The etiologies that lead to the development of chronic wounds are reasonably understood. In most cases of venous stasis ulcers, chronic pressure ulcers, diabetic ulcers, or massive traumatic wounds, their inability to heal relates to defects on the keratinocyte’s capability to re-epithelialize. This has been commonly associated with persistent inflammation; however, the molecular events driving closure impairment are poorly known. In this regard, the role of continuous TGF-β signaling in the epidermis of chronic wounds has been largely overlook. A framework, based on elevated levels of TGF-β in the epidermis, sets an unexplored paradigm for chronic wound healing research; yet, access to biopsy samples from patients is usually vetoed to avoid co-morbid complications. Among the available keratinocyte models, HaCaT cells provide a resourceful study tool to investigate cytokine effects. Here we report conditions for the analysis of HaCaT responses in a TGF-β congested environment. The fact that HaCaT cells offer different responses to long-term TGF-β exposure, under prolonged SS conditions, should be regarded as a strength of the proposed experimental setting, as impaired perfusion is expected in chronic wounds as a consequence of inflammation and blood-vessels disruption. This is a key element in assessing diabetic patients, who are especially characterized by disturbed angiogenesis and lymphangiogenesis [92]. The evolution observed for cell cycle arrest responses might support the idea that the altered R-Smads balance, emerging from continuous TGF-β exposure, might significantly impact keratinocyte proliferative behavior during wound healing, thus, potentially challenging the role historically ascribed for TGF-β in chronic wounds. Finally, we find the idea that keratinocytes exposed to relevant levels of TGF-β for long periods may develop meaningful autocrine loops incorporating TGF-β and IL-6 crosstalk very interesting.
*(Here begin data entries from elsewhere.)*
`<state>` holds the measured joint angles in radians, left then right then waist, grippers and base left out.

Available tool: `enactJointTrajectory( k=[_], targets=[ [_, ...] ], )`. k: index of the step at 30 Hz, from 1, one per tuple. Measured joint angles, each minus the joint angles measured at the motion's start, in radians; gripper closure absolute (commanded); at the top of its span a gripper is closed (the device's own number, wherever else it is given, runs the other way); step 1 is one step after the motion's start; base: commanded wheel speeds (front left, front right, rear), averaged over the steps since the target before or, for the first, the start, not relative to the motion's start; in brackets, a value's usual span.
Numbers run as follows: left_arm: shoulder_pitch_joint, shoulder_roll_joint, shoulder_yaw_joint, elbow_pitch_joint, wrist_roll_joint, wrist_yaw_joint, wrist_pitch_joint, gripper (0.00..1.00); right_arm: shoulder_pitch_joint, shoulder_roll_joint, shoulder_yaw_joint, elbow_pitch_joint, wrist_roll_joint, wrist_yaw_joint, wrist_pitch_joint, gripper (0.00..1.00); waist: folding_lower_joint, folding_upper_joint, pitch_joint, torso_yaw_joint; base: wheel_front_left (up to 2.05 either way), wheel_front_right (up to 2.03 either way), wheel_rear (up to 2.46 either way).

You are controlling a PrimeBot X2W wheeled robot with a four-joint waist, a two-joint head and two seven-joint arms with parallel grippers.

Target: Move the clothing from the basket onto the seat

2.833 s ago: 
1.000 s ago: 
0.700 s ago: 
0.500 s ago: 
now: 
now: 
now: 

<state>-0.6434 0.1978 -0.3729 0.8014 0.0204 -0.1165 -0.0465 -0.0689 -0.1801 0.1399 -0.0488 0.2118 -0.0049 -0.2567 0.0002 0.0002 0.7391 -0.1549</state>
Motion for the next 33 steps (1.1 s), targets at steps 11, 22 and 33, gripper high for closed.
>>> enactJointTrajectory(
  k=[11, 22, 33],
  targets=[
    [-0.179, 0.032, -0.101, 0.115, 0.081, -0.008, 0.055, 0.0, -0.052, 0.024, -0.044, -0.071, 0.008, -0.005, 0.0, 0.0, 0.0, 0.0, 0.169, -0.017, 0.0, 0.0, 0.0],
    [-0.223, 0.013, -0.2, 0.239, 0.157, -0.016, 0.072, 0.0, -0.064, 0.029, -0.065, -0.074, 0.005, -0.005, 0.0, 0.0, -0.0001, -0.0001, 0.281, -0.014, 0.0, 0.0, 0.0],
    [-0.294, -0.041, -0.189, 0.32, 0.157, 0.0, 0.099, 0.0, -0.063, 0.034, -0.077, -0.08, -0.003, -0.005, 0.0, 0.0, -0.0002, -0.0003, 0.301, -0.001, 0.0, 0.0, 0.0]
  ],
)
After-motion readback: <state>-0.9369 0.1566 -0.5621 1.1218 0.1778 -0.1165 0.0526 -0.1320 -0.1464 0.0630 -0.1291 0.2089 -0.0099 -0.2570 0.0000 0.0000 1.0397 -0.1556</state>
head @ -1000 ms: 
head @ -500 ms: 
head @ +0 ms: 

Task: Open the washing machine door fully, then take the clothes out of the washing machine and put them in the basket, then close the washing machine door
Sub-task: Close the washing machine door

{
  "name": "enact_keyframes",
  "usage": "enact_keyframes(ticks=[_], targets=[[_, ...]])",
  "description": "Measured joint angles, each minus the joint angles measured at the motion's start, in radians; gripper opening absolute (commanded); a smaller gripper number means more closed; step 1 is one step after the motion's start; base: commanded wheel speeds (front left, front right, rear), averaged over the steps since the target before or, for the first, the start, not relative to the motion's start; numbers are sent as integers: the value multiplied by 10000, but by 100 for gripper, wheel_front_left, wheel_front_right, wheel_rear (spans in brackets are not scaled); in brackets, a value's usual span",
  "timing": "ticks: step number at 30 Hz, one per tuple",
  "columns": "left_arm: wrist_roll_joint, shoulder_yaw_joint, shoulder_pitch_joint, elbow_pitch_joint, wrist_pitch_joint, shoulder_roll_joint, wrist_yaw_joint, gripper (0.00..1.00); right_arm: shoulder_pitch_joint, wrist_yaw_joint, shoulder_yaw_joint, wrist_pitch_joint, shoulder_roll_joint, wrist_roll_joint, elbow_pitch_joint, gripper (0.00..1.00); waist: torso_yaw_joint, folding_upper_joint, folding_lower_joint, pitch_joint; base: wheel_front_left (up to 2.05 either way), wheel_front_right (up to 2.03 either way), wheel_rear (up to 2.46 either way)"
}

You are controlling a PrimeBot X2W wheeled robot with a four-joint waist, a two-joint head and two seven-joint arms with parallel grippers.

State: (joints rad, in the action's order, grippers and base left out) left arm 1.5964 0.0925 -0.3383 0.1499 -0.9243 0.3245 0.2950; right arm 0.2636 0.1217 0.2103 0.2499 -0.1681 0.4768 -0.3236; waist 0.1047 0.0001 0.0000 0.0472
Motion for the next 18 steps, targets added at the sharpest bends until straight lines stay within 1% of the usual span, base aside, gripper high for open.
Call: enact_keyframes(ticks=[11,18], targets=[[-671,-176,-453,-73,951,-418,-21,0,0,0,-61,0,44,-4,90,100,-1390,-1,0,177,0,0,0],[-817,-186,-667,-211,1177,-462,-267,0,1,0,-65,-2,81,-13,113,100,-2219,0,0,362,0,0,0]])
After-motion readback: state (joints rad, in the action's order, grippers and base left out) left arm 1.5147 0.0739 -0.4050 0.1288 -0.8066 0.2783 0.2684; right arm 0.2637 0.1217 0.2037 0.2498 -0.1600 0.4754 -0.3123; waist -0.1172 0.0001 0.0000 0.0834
Further works on this issue might allow for the verification of the existence of such crosstalk. If confirmed, establishing the specific roles for non-canonical and Smad2/Smad3-dependent canonical pathways may offer new possibilities for incorporating related senescence markers into future wound assessment. The data discussed in this work has the potential to provide guidance to future research on the mechanisms driving wound chronification and injury-related skin senescence.

Supplementary Materials

The following are available online at https://www.mdpi.com/2073-4409/9/1/255/s1, Table S1: List of primers used for real time PCR studies.; Table S2. Apoptosis assessment. HaCaT cells were maintained either in full medium (FM) or serum deprived conditions (SS), in the absence or presence of TGF-β1 for the indicated time. Data represent percentage of combined early and late apoptotic cell fractions from three independent experiments ± SEM; Figure S1: Continuous TGF-β1 stimulation does not induce Vimentin filaments in HaCaT cells.; Figure S2: Acute TGF-β1 treatment induces cell cycle arrest to HaCaT keratinocytes.

Author Contributions

Conceptualization, S.L. and F.J.N.; methodology, S.L. and Á.B.-G.; formal analysis, S.L. and Á.B.-G.; investigation, S.L. and Á.B.-G.; resources, S.L., Á.B.-G. and F.J.N.; validation, F.J.N.; visualization, S.L., Á.B.-G., and F.J.N.; writing—original draft preparation, S.L.; writing—review and editing, S.L. and F.J.N.; supervision, F.J.N.; project administration, F.J.N.; funding acquisition, F.J.N. All authors have read and agreed to the published version of the manuscript.

Funding

Instituto de Salud Carlos III, Fondo de Investigaciones Sanitarias. Plan Estatal I+D+I and Instituto de Salud Carlos III-Subdirección General de Evaluación y Fomento de la Investigación (Grant no.: PI17/02164) http://www.isciii.es/. Fondos FEDER (EDRF) “Una manera de hacer Europa” A way of making Europe. SL was supported with funds from Roche company and its program “Stop fuga de cerebros”. ABG was supported with funds from Instituto de Salud Carlos III-Subdirección General de Evaluación y Fomento de la Investigación (Grant no.: PI17/02164) and Precipita program of the FECYT (Nueva terapia para la úlcera de pie diabético: Membrana Amniótica).

Acknowledgments

We are indebted to the University Clinical Hospital Virgen de la Arrixaca for strongly supporting this research. Also, we thank IMIB-Arrixaca and FFIS for technical support and administrative assistance. Carmen Sánchez Palacios, a visiting under-graduate student, for her technical assistance. Personnel from cell culture service of IMIB-Arrixaca, for technical assistance in cytometry and cell cycle analysis of data.

Conflicts of Interest

The authors declare no conflict of interest. The funders had no role in the design of the study; in the collection, analyses, or interpretation of data; in the writing of the manuscript, or in the decision to publish the results.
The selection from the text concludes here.